It would be like saying that a nation which only discovered that stones could be chipped and cut into shapes ten years ago had successfully, already, built the Pyramids.

The point is, the Garenhulders have these technologies now. Garenhuld has never not been presented to us as a society with fairly modern-ish technology. And it sounds like this would be having it casually pulled out of a hat that oh yeah, they were in the Gaslight Age when Kakara was born. Despite the fact that now, they have so much mass transit everyone can commute to work in farms from cities hundreds of miles away, and have hypersonic cruise missiles and global Internet now, ten years later, despite being neo-phobic and not neo-philic when it comes to new technology, just...

Not buying it. This explanation makes my brain hurt even worse.

Well, beside what Deathbybunnies said, that "no rubber-like substitute" may no be correct. Just that whatever it is/was, it's sufficiently inferior in one or more ways that rubber quickly replaced it.
If it works well enough to "do rubber's job" in terms of electrical equipment and so on, then to wrap all the way back to where we started... Well, it greatly undermines the value of a rubber monopoly, to the point where 'oh yeah, this country has a rubber monopoly' doesn't deserve to be mentioned in the same breath as an oil monopoly, which was kind of my point in the first place.

Alternatively, just another group of refugees that got here before us. And they felt us here, and decided not to come out thinking we were a long term reconnaissance probe.
Or time travelers. Or one of the Kai's dipping their hands into the world for their own amusement/goals.

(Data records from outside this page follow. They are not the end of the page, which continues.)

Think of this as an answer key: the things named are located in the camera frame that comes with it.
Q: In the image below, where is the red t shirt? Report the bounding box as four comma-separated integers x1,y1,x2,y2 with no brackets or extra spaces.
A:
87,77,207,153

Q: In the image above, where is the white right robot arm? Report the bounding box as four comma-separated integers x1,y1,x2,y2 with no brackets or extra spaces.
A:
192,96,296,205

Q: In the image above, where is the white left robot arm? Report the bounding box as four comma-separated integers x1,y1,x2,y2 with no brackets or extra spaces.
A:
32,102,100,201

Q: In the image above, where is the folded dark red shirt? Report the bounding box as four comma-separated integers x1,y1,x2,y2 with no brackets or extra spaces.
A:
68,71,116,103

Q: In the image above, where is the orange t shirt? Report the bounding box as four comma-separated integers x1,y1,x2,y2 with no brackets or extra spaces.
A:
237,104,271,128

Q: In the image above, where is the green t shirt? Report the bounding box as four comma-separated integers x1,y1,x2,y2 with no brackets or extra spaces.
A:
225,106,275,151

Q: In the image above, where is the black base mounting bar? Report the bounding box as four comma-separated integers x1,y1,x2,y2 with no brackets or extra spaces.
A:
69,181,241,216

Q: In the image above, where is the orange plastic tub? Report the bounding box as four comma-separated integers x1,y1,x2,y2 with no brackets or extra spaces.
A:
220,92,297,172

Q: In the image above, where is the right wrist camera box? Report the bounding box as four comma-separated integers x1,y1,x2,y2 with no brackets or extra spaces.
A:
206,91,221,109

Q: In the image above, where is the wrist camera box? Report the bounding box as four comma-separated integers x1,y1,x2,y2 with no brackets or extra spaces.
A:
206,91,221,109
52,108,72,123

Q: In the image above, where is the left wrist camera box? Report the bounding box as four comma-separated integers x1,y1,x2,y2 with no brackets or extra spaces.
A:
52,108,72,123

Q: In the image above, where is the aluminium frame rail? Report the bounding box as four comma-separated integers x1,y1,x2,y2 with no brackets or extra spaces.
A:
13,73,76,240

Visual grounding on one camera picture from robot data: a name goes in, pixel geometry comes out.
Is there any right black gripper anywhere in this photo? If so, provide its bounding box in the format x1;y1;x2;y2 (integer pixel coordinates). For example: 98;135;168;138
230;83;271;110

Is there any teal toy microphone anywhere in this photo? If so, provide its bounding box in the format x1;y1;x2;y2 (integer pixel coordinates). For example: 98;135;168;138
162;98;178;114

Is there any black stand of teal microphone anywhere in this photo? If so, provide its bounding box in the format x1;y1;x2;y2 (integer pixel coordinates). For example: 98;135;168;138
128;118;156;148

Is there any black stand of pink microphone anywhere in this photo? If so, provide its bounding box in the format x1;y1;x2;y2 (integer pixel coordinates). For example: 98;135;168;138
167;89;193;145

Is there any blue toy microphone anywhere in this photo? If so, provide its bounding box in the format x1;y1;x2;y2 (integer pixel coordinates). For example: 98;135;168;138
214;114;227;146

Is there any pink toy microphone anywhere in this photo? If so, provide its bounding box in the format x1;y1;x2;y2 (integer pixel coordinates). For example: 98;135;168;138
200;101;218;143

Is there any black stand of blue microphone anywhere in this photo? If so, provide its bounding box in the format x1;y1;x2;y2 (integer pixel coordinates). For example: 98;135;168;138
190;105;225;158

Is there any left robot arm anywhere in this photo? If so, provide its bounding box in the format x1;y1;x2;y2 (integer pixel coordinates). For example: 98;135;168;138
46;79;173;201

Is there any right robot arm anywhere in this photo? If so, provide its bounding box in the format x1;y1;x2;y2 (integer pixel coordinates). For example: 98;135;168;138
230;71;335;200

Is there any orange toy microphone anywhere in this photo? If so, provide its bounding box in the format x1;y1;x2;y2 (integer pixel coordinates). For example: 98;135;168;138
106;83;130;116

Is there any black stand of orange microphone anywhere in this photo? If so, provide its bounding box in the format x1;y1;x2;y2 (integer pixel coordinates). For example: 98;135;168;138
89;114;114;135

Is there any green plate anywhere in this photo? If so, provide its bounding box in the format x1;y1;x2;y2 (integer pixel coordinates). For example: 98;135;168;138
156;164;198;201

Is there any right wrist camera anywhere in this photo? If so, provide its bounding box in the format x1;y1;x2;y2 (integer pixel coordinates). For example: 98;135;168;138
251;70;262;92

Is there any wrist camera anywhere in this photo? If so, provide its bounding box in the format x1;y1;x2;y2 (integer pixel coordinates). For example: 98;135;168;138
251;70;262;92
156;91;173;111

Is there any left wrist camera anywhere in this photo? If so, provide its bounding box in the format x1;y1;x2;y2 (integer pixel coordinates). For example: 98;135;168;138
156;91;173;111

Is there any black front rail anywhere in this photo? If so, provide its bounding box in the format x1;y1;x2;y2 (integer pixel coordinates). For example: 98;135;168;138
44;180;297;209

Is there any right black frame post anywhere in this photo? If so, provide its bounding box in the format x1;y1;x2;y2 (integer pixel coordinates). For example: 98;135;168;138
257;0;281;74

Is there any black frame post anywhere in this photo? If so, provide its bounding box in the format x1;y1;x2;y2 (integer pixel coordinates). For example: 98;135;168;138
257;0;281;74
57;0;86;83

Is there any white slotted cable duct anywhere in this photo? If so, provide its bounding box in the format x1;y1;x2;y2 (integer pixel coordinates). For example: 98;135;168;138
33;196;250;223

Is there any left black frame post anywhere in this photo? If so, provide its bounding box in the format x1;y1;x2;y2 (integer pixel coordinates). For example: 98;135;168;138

Yes, I know, unlikely since they seem to do all of jack shit in Universe 7 most of the time but still.
We know this place is in the galatic boonies and looks dead as fuck, so I could totally see multiple groups of refuugees landing here.
Okay, see, I may disagree with these explanations, but the idea that there's a secret group of aliens or time travelers or gods deliberately accelerating Garenhuld's development by handholding the technophobic Garenhulders besides us? I can work with it least not adding extra layers of self-contradictory impossibility on par with "oh yeah, they've invented baking but haven't discovered fire."
 
they have so much mass transit everyone can commute to work in farms from cities hundreds of miles away,
Actually, what makes you think that's a recent thing?
If it works well enough to "do rubber's job" in terms of electrical equipment and so on, then to wrap all the way back to where we started... Well, it greatly undermines the value of a rubber monopoly, to the point where 'oh yeah, this country has a rubber monopoly' doesn't deserve to be mentioned in the same breath as an oil monopoly, which was kind of my point in the first place.
Do note the "inferior in one or more ways" bit. Rubber monopoly would be inferior if the alternatives have issues that rubber doesn't. Perhaps it's hideously expensive. Perhaps it produces horribly toxic waste that is hard to safely store. Perhaps they've run into massive shortage of the alternative.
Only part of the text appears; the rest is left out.